Task brief =
Leave every picture out and print exactly the lines that run from the one containing "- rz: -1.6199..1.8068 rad" to the end of the listing.

Provided material =
● ● ● ● ● ● ●

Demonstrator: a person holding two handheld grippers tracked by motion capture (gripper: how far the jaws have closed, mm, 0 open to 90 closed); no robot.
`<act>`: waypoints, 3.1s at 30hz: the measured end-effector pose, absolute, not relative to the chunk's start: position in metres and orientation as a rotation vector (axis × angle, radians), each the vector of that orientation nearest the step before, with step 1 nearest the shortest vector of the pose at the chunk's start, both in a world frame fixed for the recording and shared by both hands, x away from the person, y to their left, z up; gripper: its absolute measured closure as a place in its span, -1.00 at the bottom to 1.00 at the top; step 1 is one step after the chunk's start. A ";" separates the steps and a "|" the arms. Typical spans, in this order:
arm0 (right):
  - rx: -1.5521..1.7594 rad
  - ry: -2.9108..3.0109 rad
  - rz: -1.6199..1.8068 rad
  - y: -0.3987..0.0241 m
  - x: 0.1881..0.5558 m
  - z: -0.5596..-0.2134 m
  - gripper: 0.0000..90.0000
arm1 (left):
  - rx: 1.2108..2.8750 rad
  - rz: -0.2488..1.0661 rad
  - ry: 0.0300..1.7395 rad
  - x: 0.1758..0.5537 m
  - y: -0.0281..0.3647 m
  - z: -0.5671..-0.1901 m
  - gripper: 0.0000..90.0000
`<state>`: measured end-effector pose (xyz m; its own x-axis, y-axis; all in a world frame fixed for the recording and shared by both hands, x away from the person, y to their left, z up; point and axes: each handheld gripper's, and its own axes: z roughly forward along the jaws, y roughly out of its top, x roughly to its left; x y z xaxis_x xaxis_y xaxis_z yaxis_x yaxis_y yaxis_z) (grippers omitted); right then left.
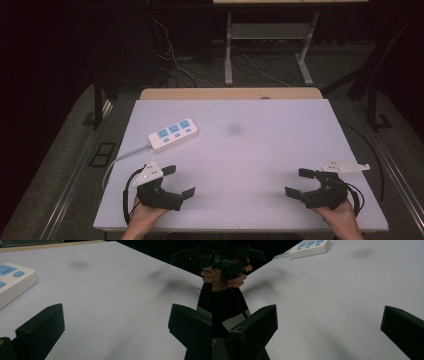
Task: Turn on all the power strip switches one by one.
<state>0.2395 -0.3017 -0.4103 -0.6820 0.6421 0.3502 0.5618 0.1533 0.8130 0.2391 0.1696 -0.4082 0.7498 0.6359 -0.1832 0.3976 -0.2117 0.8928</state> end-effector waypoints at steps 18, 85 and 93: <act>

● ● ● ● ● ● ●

Answer below =
  - rz: -1.6199..1.8068 rad
  - y: -0.3987..0.0241 m
  - x: 0.1881..0.5558 m
  - z: -0.5596..-0.2134 m
  - gripper: 0.0000..90.0000
arm1 (left):
  - rx: 1.2108..2.8750 rad
  - rz: -0.2488..1.0661 rad
  - ry: 0.0300..1.7395 rad
  - x: 0.1758..0.5537 m
  - y: -0.0281..0.3647 m
  - z: -0.5671..-0.1901 m
  - gripper: 0.0000..90.0000
`<state>`: measured end-effector pose (xyz m; its own x-axis, y-axis; all in a world frame fixed for the recording and shared by both hands, x away from the person, y to their left, z up; point and axes: each handheld gripper's, and its own axes: z roughly forward along the jaws, y roughly out of its top, x roughly to its left; x y z xaxis_x xaxis_y xaxis_z yaxis_x yaxis_y yaxis_z) (grippers omitted); right then left.
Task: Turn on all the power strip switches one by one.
<state>0.2395 -0.3017 -0.4103 -0.6820 0.6421 0.3502 0.5618 0.1533 0.8130 0.2391 0.1696 -0.4082 0.7498 0.6359 -0.1832 0.3976 -0.2117 0.8928</state> end-effector waypoints at steps 18, 85 and 93: <act>

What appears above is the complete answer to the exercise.